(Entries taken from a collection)
────────

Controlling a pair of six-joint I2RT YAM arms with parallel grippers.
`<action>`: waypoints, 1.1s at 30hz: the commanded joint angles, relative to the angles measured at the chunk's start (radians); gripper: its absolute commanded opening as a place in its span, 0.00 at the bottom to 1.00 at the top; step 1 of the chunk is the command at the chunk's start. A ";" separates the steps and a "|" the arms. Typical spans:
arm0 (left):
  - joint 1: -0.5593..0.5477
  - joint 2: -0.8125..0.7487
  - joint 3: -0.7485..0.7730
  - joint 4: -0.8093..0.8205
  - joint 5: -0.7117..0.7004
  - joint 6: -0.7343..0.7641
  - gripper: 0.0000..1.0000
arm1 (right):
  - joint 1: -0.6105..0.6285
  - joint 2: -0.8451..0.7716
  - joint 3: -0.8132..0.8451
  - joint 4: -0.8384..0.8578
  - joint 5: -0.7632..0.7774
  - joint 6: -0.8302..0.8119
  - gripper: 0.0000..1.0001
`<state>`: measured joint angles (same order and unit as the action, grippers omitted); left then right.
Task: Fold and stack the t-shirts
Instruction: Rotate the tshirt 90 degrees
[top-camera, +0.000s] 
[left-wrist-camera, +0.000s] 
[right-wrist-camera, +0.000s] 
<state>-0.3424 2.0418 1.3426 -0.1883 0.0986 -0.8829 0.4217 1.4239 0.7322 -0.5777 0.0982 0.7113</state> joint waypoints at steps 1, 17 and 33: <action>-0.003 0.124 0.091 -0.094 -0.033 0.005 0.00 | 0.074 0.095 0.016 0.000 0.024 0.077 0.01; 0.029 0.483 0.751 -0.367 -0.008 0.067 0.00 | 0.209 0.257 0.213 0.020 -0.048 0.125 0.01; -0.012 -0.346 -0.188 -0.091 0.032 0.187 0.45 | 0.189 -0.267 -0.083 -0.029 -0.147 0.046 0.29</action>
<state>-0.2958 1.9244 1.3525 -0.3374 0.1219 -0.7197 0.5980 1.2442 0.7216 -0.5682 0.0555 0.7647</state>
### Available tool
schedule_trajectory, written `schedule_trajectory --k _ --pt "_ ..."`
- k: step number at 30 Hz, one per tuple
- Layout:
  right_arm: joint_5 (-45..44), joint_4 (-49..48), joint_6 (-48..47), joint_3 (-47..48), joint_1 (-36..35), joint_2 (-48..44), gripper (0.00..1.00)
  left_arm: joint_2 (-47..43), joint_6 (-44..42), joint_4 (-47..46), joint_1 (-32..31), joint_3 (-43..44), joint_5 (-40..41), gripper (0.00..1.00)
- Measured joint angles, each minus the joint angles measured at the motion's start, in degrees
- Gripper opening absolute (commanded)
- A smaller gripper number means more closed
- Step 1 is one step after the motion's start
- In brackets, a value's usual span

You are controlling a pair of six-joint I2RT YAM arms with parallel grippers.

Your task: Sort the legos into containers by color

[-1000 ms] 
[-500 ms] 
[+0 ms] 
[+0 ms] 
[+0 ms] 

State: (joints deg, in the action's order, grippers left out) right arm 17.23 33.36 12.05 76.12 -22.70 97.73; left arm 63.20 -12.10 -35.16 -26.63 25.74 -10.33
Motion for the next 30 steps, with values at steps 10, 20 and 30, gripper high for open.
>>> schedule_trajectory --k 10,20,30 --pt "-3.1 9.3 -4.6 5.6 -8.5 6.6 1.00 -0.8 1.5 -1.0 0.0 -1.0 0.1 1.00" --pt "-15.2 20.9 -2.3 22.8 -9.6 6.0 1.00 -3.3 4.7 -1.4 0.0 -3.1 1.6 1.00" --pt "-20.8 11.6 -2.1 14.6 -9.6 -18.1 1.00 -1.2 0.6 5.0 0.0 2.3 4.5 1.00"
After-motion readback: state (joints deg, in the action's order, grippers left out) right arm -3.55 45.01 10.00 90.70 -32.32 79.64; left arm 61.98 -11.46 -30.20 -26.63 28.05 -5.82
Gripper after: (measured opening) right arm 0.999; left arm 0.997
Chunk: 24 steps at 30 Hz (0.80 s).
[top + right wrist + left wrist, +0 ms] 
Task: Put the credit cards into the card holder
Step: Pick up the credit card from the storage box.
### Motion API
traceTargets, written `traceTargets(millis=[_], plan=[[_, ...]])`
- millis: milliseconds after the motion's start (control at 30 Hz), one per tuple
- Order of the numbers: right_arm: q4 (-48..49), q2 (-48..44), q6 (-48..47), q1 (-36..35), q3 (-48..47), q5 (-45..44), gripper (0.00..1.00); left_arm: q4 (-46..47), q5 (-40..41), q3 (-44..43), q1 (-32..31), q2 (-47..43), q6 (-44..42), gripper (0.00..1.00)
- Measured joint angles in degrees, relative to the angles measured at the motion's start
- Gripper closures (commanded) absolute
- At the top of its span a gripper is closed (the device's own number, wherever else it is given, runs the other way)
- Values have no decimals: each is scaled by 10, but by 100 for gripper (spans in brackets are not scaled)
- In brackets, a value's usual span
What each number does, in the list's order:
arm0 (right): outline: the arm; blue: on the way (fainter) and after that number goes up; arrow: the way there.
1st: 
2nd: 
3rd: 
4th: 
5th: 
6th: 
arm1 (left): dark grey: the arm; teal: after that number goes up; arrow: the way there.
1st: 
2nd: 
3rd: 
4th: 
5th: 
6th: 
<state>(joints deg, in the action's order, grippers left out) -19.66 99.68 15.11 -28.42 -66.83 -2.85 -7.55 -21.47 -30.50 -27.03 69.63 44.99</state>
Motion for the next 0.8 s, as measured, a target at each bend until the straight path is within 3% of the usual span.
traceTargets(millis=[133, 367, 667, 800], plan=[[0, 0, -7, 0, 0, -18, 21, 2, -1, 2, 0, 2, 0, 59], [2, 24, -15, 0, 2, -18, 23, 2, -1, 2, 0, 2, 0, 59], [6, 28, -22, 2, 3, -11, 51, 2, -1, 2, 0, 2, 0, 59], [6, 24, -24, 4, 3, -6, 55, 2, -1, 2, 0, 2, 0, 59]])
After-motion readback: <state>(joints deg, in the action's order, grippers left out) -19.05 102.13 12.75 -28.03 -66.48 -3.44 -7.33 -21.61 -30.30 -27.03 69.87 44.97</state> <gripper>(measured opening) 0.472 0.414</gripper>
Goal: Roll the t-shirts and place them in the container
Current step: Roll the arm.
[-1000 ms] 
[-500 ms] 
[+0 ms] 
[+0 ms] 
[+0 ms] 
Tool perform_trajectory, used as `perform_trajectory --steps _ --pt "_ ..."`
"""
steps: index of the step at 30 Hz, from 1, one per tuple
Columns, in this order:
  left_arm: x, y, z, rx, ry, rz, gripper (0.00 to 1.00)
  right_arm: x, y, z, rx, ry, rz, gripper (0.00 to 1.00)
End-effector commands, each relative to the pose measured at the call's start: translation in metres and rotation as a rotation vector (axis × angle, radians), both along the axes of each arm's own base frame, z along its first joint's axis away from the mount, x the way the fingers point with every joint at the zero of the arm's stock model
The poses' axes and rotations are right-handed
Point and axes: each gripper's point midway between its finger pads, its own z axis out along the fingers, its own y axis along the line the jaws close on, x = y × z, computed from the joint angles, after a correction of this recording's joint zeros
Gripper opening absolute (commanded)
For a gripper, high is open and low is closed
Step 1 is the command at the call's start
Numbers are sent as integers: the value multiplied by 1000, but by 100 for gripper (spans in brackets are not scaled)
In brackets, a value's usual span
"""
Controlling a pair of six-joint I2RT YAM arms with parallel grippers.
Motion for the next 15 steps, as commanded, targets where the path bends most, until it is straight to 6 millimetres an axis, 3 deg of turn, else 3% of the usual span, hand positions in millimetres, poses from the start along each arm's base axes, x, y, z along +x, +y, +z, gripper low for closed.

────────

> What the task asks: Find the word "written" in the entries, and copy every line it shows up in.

> Answer to the problem:
schedule_trajectory, written `schedule_trajectory --k _ --pt "_ ..."`
traceTargets, written `traceTargets(millis=[_], plan=[[_, ...]])`

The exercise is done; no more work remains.